Task goal:
Each line of data below must be printed exactly as written, with any pictures removed.

Data:

═══

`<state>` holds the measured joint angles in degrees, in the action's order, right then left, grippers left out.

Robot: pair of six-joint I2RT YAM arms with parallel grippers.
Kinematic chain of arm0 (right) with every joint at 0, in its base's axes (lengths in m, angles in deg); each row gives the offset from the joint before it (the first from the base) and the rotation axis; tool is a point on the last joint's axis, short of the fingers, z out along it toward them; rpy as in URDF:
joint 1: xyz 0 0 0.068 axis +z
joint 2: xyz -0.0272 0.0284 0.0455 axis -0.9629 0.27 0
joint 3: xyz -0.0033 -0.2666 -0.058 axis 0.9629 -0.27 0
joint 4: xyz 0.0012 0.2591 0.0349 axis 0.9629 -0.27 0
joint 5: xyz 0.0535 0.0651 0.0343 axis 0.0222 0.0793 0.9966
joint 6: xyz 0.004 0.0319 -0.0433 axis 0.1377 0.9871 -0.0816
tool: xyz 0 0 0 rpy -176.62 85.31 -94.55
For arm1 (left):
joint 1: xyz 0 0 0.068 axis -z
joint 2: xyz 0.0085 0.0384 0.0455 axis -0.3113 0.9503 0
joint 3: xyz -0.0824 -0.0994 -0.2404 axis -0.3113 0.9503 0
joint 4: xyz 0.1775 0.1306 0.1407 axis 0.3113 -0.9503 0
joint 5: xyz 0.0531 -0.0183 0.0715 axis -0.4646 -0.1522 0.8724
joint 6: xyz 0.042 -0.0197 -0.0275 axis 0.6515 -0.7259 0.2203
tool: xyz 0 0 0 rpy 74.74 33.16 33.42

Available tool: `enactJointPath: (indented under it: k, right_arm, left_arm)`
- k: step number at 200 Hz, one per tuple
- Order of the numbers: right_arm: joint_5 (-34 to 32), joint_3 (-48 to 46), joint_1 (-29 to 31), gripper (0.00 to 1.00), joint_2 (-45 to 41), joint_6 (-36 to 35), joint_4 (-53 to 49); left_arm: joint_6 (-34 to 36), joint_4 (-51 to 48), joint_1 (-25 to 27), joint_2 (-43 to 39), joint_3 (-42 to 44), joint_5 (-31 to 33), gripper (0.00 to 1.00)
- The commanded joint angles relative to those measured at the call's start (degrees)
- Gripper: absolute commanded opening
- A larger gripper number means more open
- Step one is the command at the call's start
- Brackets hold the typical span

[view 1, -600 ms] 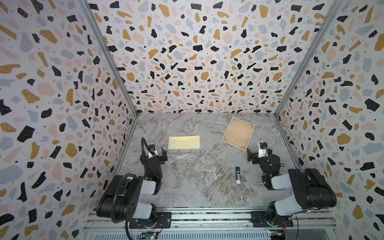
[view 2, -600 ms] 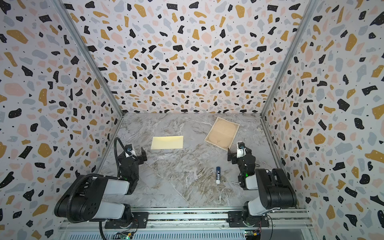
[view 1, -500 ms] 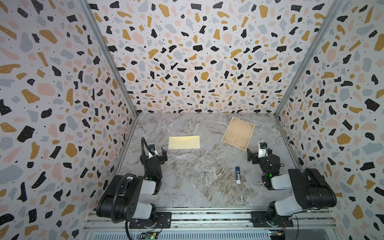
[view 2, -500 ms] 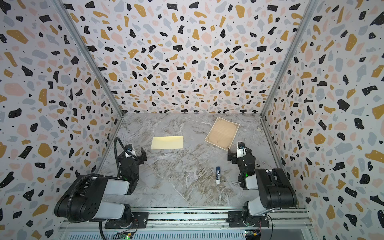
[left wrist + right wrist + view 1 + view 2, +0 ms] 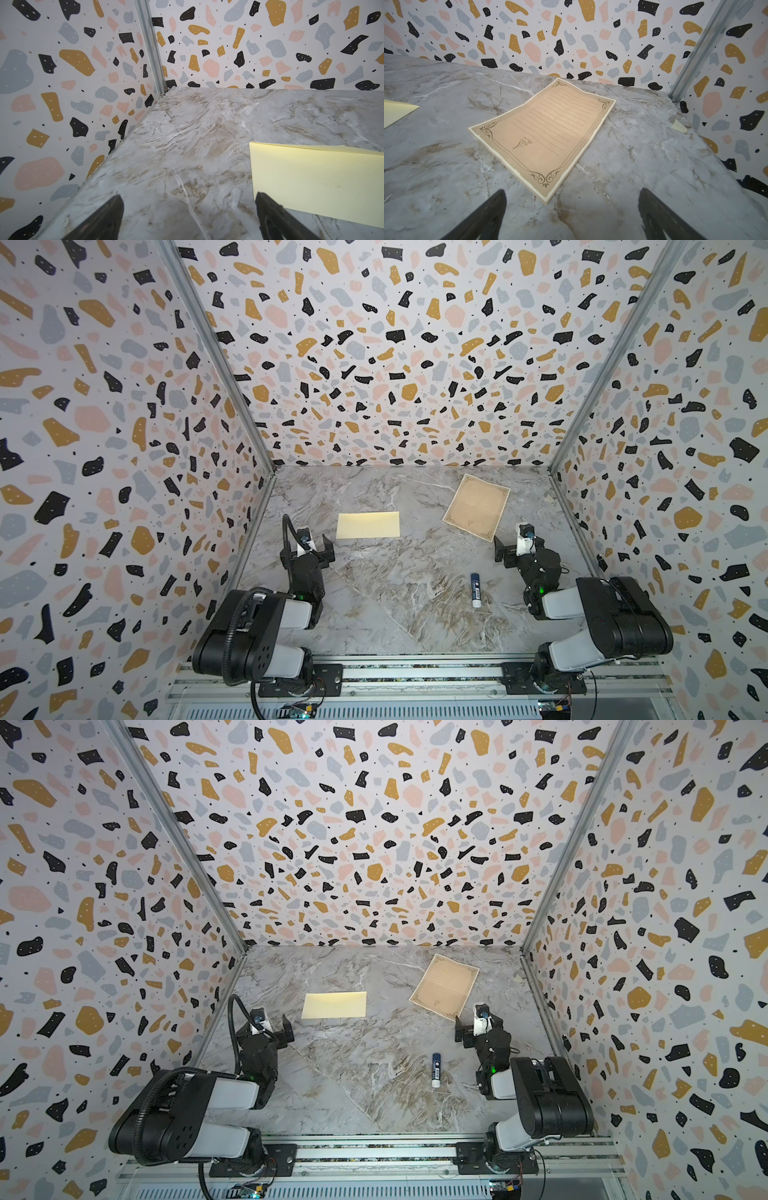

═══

Output of the exercise:
`<state>` holds the measured joint angles in degrees, in the action's order, right then left, grippers left out.

Robot: pair of six-joint I2RT YAM arms with parallel grippers.
Kinematic chain of arm0 (right) with every joint at 0, in its base's axes (lengths in m, angles in deg); each row gives the offset from the joint before it (the first from the base) and the rotation axis; tool is a point on the last joint's axis, short of the fingers, z out along it toward them; rpy as in URDF:
joint 1: xyz 0 0 0.068 axis +z
joint 2: xyz -0.0272 0.0284 0.0455 axis -0.9629 0.27 0
joint 3: xyz -0.0033 -0.2666 -0.058 axis 0.9629 -0.27 0
joint 4: xyz 0.0012 0.2591 0.0349 axis 0.9629 -0.27 0
joint 5: xyz 0.0535 0.0651 0.0343 axis 0.0222 0.0793 0.9966
joint 6: xyz 0.004 0.0319 -0.0433 axis 0.1377 0.9871 -0.0816
tool: xyz 0 0 0 rpy -176.62 85.31 -94.55
For arm1 (left):
joint 1: xyz 0 0 0.068 axis -z
joint 2: xyz 0.0085 0.0384 0.0455 axis -0.3113 0.9503 0
joint 3: xyz -0.0824 -0.0994 -0.2404 axis -0.3113 0.9503 0
joint 4: xyz 0.1775 0.1306 0.1407 axis 0.3113 -0.9503 0
joint 5: xyz 0.0531 -0.0183 0.0715 axis -0.4646 -0.1522 0.8724
joint 6: xyz 0.042 -0.0197 -0.0275 axis 0.6515 -0.7259 0.2203
tool: xyz 0 0 0 rpy 74.74 33.16 33.42

Available tool: `enactJointPath: (indented under it: k, right_arm, left_arm)`
- k: step number at 200 Hz, one per tuple
- Order of the numbers: right_arm: joint_5 (-34 to 32), joint_3 (-48 to 46), joint_1 (-29 to 31), gripper (0.00 to 1.00), joint_2 (-45 to 41), joint_6 (-36 to 35), joint_4 (-53 to 49); left_arm: joint_6 (-34 to 36), joint_4 (-51 to 48), joint_1 (-25 to 27), joint_2 (-43 to 39), joint_3 (-42 to 44), joint_5 (-31 to 33), gripper (0.00 to 1.00)
- The commanded joint angles relative to those measured at the call's start (degrees)
- Gripper: absolute commanded opening
- A larger gripper number means more open
- Step one is the command at the call's start
- Brackets hold the typical span

[view 1, -600 ms] 
[view 2, -600 ms] 
[view 1, -500 ms] 
[view 2, -500 ms] 
[left wrist + right wrist + view 1 + view 2, +0 ms] 

The output returned above is complete.